김경아는 지난달 열린 2012 국제탁구연맹 브라질오픈과 칠레오픈에서 우승을 차지했다. 이 같은 활약에 힘입어 국제탁구연맹 세계 랭킹이 11위에서 5위까지 뛰었다. 올림픽에서 유리한 시드 배정을 받아 메달 획득 가능성도 높였다.
김경아는 "남은 기간 열심히 준비해 런던올림픽 여자탁구에서 메달을 따낼 수 있도록 최선을 다하겠다"고 포부를 밝혔다. 또 LPGA에서 2차례 준우승을 차지한 서희경과 육상에서 잇따라 국내 최고기록을 경신하며 각종 국내 대회에서 우승한 육상의 이선애도 후보로 올라 높은 점수를 받았다.

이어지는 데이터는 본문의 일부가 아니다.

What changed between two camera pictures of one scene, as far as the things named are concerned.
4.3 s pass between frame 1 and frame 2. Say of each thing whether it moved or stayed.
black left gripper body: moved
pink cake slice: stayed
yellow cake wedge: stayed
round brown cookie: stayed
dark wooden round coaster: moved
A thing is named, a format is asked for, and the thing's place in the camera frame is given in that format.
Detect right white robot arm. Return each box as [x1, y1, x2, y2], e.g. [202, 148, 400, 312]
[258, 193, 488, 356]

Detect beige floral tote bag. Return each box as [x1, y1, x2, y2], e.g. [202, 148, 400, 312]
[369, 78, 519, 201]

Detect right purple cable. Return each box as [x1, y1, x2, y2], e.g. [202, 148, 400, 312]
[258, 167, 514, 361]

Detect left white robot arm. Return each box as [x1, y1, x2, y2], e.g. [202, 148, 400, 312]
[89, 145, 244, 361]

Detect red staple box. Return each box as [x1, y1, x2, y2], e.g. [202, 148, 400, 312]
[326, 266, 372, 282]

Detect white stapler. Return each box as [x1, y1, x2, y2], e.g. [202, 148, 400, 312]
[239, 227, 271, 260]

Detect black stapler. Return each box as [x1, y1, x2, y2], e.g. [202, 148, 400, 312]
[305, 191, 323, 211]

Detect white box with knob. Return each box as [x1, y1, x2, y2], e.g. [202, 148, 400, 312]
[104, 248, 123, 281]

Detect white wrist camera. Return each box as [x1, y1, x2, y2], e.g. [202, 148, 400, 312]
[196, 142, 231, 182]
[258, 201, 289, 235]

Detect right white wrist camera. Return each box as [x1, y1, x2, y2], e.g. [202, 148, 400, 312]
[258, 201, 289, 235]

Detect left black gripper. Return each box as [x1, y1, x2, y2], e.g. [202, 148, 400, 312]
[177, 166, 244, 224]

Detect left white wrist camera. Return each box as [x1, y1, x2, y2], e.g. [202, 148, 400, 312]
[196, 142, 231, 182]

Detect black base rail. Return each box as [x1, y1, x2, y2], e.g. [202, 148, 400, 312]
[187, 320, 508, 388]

여성스포츠대상 심사위원장인 정현숙 여성스포츠회 회장은 "후보에 오른 선수들이 모두 출중한 성적을 올렸지만 여자탁구의 부흥을 이끌고 있는 김경아가 올림픽 메달 기대감을 높였다는 측면에서 좋은 평가를 받았다"고 선정 이유를 밝혔다.
올해 처음 제정된 여성스포츠대상은 MBN이 주관하고, 문화체육관광부와 국민체육진흥공단, 스포츠토토가 후원을 맡았다. 매월 한국 여성 스포츠를 빛내고 위상을 높인 선수를 MVP로 선정한 뒤 연말 대상수상자를 선정한다.